The answer should be an exact repeat of the stretch of material below from the line containing "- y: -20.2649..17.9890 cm" through the line containing "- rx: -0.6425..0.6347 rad".

%%

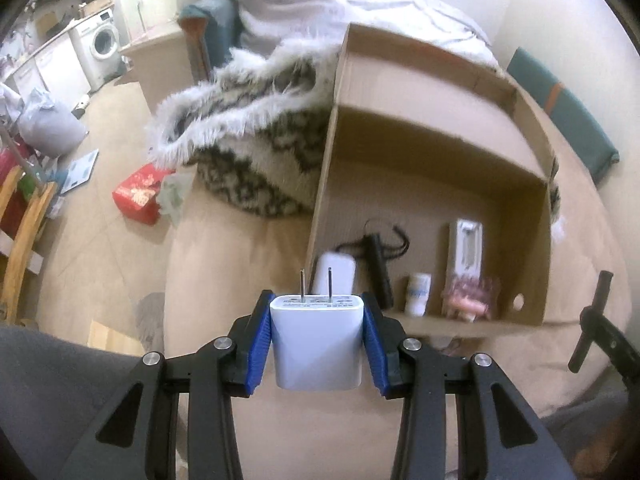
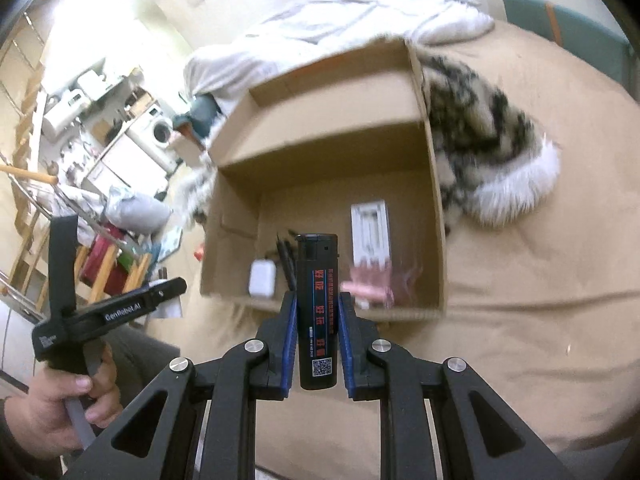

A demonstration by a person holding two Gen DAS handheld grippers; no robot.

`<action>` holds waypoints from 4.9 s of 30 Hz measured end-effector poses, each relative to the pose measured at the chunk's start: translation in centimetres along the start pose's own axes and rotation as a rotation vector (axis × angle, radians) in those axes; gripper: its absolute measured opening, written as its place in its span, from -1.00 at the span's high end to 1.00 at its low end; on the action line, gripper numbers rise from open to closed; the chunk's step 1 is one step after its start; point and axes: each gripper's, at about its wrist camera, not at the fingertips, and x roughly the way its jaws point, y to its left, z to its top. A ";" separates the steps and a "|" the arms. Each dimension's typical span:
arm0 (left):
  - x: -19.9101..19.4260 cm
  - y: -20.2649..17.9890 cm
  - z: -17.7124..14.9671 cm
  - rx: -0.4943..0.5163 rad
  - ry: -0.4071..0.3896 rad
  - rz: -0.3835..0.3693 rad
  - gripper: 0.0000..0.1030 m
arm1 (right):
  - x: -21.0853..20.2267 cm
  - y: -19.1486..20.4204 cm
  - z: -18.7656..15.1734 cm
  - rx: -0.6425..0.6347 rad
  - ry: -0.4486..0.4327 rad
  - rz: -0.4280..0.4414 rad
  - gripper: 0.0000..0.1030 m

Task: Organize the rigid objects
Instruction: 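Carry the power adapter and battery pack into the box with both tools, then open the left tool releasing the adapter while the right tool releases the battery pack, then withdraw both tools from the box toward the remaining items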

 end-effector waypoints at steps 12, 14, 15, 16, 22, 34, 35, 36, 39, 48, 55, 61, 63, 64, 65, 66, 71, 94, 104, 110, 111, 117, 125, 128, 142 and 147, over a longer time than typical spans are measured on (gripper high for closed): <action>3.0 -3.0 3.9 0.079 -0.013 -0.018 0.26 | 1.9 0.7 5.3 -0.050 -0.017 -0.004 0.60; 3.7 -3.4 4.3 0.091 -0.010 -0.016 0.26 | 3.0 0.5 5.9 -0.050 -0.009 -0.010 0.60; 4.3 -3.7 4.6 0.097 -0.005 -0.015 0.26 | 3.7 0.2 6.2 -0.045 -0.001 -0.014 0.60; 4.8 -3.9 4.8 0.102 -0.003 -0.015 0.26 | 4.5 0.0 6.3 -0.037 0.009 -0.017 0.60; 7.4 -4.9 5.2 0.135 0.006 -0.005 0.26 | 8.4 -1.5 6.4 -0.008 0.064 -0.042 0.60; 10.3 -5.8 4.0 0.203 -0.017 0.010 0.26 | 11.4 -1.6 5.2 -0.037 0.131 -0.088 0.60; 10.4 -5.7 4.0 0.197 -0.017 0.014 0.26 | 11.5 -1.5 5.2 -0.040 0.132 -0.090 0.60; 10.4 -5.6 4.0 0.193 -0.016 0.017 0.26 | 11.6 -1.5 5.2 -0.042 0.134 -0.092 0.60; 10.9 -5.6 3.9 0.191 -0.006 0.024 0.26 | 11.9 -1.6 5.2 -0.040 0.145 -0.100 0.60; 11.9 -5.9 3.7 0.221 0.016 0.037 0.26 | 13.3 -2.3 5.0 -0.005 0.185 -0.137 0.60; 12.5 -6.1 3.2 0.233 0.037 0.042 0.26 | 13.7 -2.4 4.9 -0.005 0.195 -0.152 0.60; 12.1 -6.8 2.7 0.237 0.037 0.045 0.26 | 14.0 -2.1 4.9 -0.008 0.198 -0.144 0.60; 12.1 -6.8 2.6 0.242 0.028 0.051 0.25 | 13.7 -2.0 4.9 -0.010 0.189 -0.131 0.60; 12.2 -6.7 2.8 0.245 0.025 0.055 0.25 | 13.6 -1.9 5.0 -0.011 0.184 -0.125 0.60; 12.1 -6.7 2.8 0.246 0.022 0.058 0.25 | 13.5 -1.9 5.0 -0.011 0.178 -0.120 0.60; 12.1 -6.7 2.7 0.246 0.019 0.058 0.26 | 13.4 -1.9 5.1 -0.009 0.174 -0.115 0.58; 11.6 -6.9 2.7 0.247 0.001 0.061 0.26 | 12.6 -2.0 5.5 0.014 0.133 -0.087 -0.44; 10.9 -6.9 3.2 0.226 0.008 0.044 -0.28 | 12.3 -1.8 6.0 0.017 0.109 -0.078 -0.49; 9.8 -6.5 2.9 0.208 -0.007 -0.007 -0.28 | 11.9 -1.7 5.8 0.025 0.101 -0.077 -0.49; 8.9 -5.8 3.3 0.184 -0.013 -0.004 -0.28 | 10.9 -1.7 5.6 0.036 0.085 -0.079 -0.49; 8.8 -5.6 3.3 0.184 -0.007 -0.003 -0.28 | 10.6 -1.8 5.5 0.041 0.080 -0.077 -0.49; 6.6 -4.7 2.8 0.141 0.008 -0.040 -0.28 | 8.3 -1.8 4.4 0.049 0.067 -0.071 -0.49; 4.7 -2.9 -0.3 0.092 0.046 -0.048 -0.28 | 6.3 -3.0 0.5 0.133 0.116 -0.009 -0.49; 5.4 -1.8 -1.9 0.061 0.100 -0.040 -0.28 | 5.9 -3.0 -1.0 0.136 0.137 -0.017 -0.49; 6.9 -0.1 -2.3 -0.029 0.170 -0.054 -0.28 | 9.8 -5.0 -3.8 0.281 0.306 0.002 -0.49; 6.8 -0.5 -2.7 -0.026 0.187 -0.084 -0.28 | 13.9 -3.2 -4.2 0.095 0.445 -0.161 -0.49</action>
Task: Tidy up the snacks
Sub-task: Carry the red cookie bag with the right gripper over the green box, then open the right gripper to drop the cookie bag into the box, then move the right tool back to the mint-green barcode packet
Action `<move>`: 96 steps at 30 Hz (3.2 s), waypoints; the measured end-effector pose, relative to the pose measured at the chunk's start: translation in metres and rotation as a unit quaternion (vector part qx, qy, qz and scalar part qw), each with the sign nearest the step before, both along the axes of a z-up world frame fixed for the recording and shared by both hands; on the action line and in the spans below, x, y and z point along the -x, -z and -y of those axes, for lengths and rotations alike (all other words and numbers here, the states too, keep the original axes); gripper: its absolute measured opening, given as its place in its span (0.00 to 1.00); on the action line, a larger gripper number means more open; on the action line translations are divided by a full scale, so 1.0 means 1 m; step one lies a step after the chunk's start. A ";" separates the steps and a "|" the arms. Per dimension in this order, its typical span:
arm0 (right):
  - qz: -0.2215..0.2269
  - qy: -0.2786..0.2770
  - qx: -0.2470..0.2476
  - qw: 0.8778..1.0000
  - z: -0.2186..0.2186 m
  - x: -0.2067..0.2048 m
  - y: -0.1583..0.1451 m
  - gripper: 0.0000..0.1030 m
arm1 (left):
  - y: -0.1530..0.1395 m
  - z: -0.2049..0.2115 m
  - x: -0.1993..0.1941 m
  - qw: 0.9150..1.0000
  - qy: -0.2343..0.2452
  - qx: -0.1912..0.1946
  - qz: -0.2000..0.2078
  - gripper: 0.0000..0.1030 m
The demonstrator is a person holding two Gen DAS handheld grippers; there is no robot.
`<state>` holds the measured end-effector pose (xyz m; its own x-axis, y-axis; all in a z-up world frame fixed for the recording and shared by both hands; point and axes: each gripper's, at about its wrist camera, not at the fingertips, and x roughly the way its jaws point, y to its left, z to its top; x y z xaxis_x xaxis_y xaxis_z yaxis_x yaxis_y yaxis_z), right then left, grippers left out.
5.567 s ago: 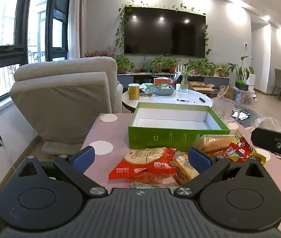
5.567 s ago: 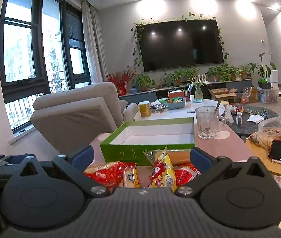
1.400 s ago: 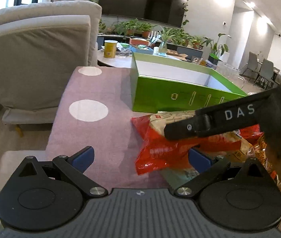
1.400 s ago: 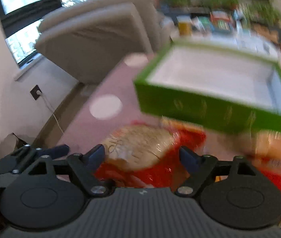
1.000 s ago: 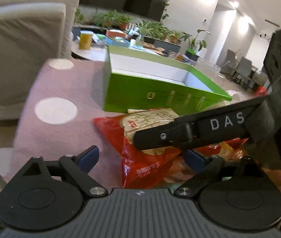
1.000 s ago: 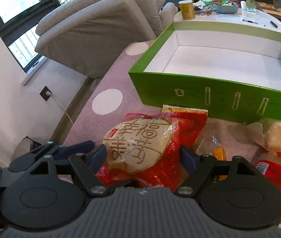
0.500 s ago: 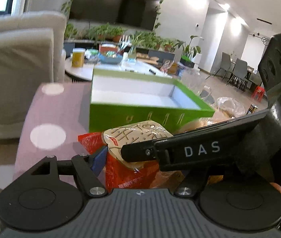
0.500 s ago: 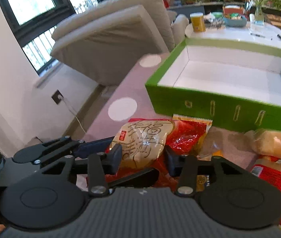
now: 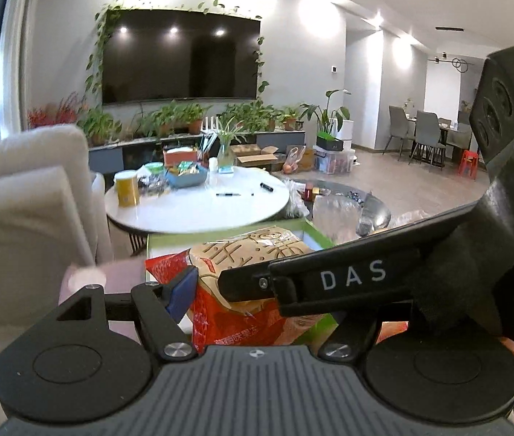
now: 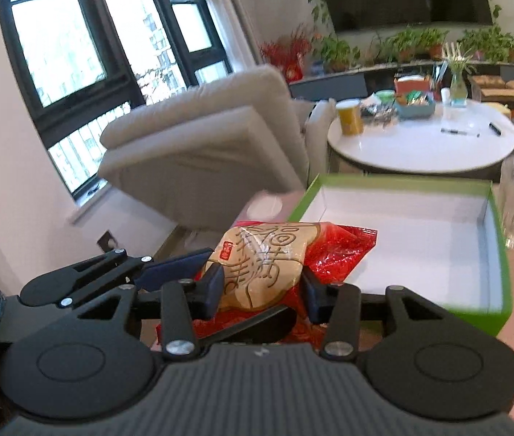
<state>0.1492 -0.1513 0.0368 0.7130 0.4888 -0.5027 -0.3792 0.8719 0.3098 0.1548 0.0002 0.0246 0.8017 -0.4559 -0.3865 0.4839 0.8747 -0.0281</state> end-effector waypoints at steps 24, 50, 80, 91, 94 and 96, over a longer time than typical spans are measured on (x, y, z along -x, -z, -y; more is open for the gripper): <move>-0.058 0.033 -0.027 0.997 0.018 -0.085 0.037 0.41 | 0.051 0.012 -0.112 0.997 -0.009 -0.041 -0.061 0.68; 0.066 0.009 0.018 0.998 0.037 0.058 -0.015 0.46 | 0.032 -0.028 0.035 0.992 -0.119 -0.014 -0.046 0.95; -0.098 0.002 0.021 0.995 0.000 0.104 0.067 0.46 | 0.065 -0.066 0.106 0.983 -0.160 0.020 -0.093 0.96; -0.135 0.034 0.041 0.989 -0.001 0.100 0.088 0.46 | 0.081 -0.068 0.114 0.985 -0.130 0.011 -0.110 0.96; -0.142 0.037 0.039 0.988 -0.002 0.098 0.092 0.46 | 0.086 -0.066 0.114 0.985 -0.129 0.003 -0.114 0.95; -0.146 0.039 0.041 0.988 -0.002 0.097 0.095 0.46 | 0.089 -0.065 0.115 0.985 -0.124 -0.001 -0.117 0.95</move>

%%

→ Written answer:
  - y: -20.2649..17.9890 cm
  - z: -17.7124..14.9671 cm
  - rx: -0.4943..0.5163 rad
  - ry: -0.4071..0.3896 rad
  - rz: -0.3835..0.3693 rad
  - gripper: 0.0000..0.1030 m
arm1 (right):
  - x: -21.0853..20.2267 cm
  - y: -19.1486..20.4204 cm
  - z: -18.7656..15.1734 cm
  - rx: -0.6425..0.6347 rad

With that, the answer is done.